La TRASATLÁNTICA

Vigas, ojos y disculpas

El imperio tuvo un momento homicida, pero luego protegió a los indios en tribunales, les concedió victorias y beneficios

El ministro de Exteriores, José Manuel Albares Jaime García

No sé para qué sirve pedir perdón, aunque cuando me lo han pedido, ha sentido consuelo. Y conozco el desasosiego de haber sido ignorado cuando lo pedí. Carrère medita en ‘El Reino’ sobre lo raro que debió parecerle a los romanos que los cristianos pusieran ... la otra mejilla, que prefirieran el hijo pródigo al trabajador. El acto de pedir y conceder disculpas no es intuitivo: vaciar un corazón lo sacia. Y perdonar, ser perdonado, es el verbo clave en la gramática de la salvación —que Europa llevó a América.

La semana pasada el canciller Albares dijo que hubo injusticias en el primer contacto con los pueblos originarios de América y que «es justo reconocerlo y lamentarlo». Casi inmediatamente, en la ciudad de México, la presidenta Sheinbaum apostilló, con tono irritante y escasamente diplomático: «Es importante, un primer paso».

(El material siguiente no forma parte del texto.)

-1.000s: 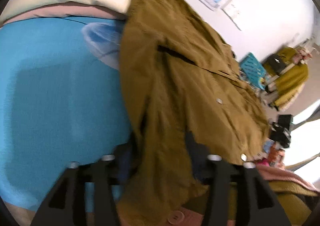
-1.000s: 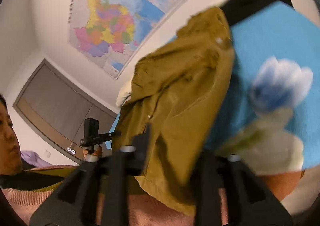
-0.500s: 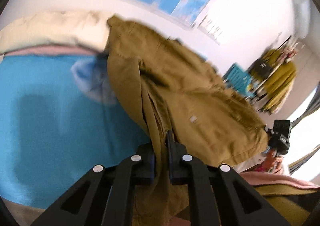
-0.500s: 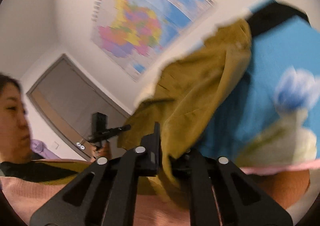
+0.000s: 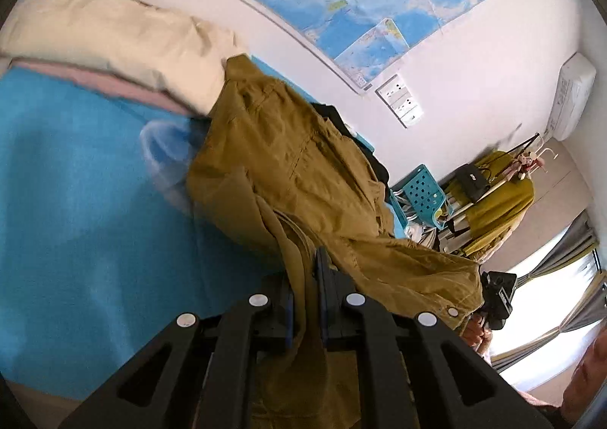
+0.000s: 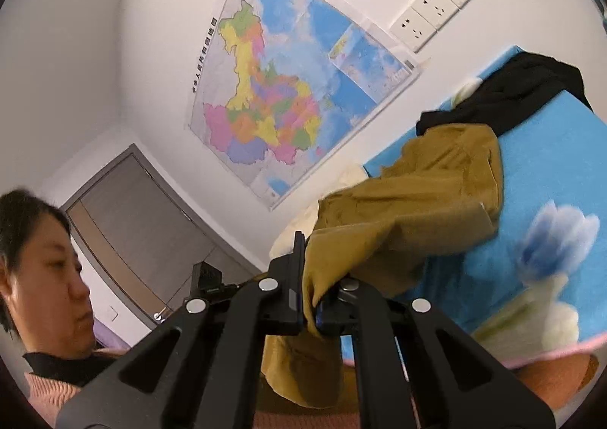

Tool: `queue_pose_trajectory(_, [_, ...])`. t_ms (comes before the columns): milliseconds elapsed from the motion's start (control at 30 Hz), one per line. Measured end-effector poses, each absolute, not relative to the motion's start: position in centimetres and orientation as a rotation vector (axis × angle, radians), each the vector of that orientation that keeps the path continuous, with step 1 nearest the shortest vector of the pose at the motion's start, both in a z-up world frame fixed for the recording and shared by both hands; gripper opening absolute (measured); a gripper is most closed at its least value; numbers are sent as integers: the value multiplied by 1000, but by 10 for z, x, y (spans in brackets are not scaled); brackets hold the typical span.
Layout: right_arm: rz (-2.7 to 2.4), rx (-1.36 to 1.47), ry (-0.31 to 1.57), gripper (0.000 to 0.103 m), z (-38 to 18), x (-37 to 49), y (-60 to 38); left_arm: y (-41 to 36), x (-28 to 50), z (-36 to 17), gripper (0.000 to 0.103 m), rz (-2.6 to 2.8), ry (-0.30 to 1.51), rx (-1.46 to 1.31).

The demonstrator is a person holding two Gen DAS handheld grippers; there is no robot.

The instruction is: Fold large clothes

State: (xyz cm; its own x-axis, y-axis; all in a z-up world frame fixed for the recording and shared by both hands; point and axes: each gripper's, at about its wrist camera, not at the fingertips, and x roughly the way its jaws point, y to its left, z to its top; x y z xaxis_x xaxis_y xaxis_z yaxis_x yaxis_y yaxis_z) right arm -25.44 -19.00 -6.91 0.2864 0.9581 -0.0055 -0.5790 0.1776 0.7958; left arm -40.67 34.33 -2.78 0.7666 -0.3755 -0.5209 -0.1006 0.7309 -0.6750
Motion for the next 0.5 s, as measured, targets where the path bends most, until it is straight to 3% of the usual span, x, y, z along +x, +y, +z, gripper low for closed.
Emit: queue_pose_trajectory(500, [1117,781,648,4,-31,-133,-153,376,-303,23,11,-116,795,-684])
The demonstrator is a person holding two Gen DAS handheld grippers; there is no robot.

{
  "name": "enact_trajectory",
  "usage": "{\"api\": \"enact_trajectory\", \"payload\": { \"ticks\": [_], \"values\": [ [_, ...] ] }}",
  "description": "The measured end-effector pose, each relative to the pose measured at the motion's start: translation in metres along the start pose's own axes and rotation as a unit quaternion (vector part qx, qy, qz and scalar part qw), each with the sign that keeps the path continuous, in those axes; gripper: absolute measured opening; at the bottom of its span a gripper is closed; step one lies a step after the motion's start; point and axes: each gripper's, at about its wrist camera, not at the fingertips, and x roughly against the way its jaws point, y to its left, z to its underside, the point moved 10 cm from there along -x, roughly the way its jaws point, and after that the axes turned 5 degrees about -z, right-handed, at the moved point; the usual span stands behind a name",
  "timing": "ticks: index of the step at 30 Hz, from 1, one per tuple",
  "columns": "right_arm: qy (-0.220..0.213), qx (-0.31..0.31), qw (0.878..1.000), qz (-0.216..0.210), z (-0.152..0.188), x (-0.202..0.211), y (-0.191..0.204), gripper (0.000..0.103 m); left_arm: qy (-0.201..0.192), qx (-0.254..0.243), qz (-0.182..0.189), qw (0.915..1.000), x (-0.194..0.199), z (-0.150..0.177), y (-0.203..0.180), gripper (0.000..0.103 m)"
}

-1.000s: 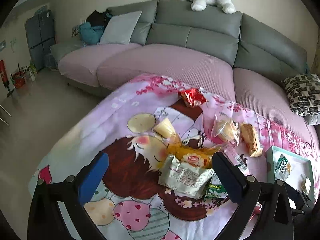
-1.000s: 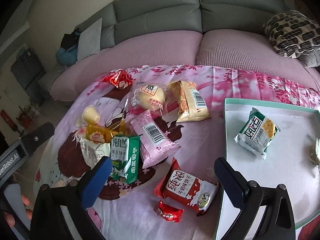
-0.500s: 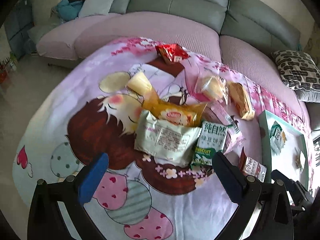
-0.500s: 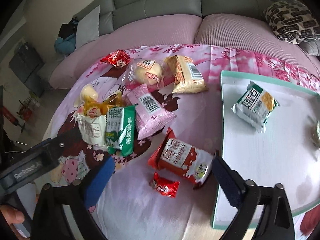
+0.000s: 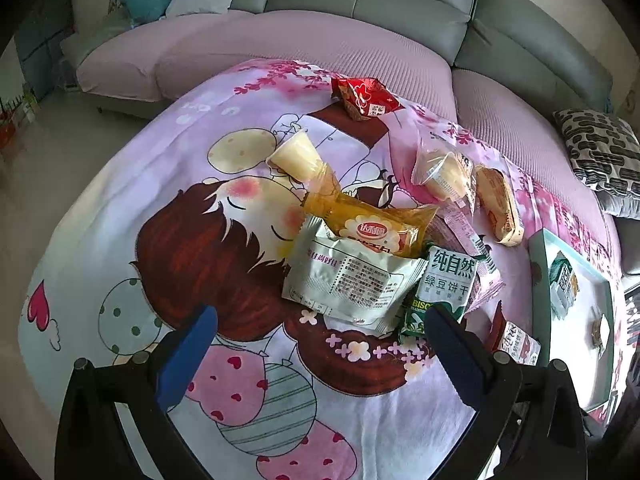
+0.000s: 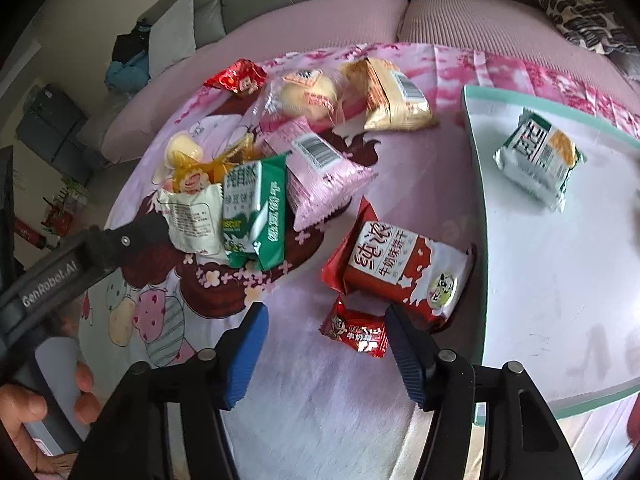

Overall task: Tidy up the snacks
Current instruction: 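Grasp the small red candy packet with the right tool while the left tool grasps the white snack pack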

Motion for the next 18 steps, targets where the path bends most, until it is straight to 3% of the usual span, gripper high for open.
{"api": "enact_trajectory", "payload": {
  "ticks": [6, 15, 18],
  "values": [
    [0.009, -0.010, 1.000, 0.004, 0.002, -0.008, -0.005, 0.061, 0.023, -0.022, -0.001, 0.9995, -0.024, 0.002, -0.009, 0.103],
    [0.014, -0.002, 1.000, 0.024, 0.002, -0.015, -0.006, 0.060, 0.027, -0.033, 0.003, 0.9991, -0.047, -0.004, -0.016, 0.103],
    [0.013, -0.001, 0.999, 0.032, 0.003, -0.015, -0.007, 0.054, 0.030, -0.029, 0.014, 0.9991, -0.050, -0.006, -0.017, 0.092]
  ]
}}
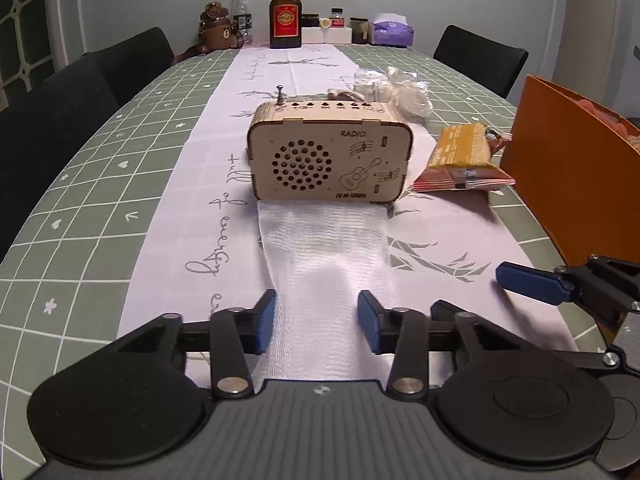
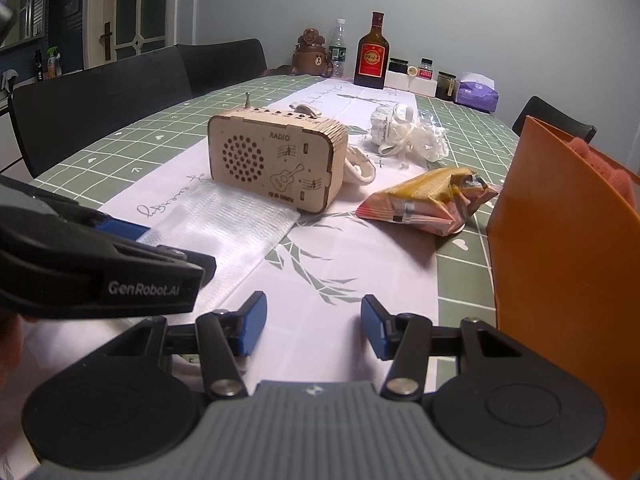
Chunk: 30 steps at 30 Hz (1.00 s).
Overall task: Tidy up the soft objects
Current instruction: 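Grasp the white mesh bag with the left gripper, then grasp the yellow snack packet with the right gripper while the left holds the mesh bag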
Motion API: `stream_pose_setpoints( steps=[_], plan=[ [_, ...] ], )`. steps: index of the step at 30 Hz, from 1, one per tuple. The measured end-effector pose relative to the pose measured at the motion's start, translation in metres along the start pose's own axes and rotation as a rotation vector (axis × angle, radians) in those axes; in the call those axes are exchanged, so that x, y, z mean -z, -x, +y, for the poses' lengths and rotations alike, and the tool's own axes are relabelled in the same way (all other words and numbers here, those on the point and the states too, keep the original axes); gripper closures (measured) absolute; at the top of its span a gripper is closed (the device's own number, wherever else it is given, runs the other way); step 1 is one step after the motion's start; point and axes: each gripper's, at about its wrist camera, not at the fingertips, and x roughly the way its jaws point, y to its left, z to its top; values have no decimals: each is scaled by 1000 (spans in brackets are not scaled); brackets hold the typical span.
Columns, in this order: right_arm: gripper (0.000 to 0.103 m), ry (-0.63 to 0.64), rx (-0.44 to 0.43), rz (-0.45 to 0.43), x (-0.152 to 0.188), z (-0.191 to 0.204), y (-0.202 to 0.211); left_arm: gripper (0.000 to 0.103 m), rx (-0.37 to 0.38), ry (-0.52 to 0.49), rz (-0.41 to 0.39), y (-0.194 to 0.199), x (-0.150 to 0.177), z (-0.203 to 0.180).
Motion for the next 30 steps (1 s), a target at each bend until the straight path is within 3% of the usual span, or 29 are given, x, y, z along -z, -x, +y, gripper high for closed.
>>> stream_pose_setpoints(
  steps=[5, 6, 11, 18, 22, 27, 30],
  plan=[
    [52, -6, 26, -5, -1, 1, 1, 98, 35, -16, -10, 0, 0, -5],
    [52, -4, 36, -9, -2, 0, 1, 100, 37, -11, -9, 0, -1, -6],
    [51, -6, 115, -57, -10, -1, 5, 100, 18, 26, -18, 2, -5, -1],
    [38, -14, 224, -112, -35, -8, -12, 100, -11, 102, -6, 1, -23, 8],
    [26, -12, 285, -107, -50, -14, -34, 100, -22, 124, 8, -3, -26, 8],
    [26, -41, 304, -76, -54, -25, -58, 100, -31, 128, 31, -7, -28, 5],
    [37, -44, 298, -57, -54, -29, -65, 100, -32, 128, 43, -9, -30, 3]
  ],
)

Al día siguiente, el portavoz de la Comunidad de Madrid —según el periódico mexicano ‘El Financiero’— pidió la dimisión de Albares por ser «el peor ministro de Exteriores» en toda la historia de España —que es larga. Mientras sucedía todo esto, yo leía la historia de México que publica por estos días Paul Gillingham y noté que lo de Cortés y Moctezuma sucede entre las páginas 14 y 21 del volumen, y la presidenta, el canciller y el portavoz nacieron por la 580. Todos están locos, porque tampoco es que alguien se haya disculpado.

Albares dijo más o menos lo mismo que dijo Juan Carlos I cuando visitó Oaxaca en 1990. Que lamentaba lo que tuvo de trágico el primer contacto entre europeos y americanos. Y menos mal: no lamentar un hecho que produjo que 9 de cada 10 personas de un continente murieran prematuramente, sería sociopático.

La mayor parte de la gente murió por la transmisión de enfermedades, sin haber visto a un europeo o un africano

Hubo guerras brutales y formas de la servidumbre y la crueldad inaceptables, pero la mayor parte de la gente murió por la transmisión de enfermedades, sin haber visto a un europeo o un africano. El contacto entre ambos mundos era inevitable y la catástrofe biológica que desató hubiera sucedido si hubieran llegado los otomanos o los chinos.

Pedir disculpas, como decía con simpleza de dominico López Obrador, es de gente de bien —y algo hay ahí: no disculparse es legítimo, pero también es casposo, miserable. Aún así, yo no sé si somos responsables de la microbiota que nos habita. Y a nadie le gustaba el moridero. Cortés le escribió al rey Carlos en la cuarta carta que, si no protegía a los indios, se iban a tener que regresar a las islas. Pasado el primer contacto, la conquista política y espiritual la hicieron un puñado de españoles acompañados por soldados y curas indígenas porque los peninsulares no llegaron masivamente a América hasta el siglo XVIII.

El imperio tuvo un momento homicida, pero luego protegió a los indios en tribunales, les concedió victorias y beneficios. En 200 años ya eran otra vez la mayoría de los novohispanos. De acuerdo con Gillingham, el 80 por ciento de los mexicanos eran indios cuando se consumó la Independencia y 200 años después, son menos del 10 por ciento. La hipocresía de los tiros, en cualquier caso, no anula la miseria de los troyanos.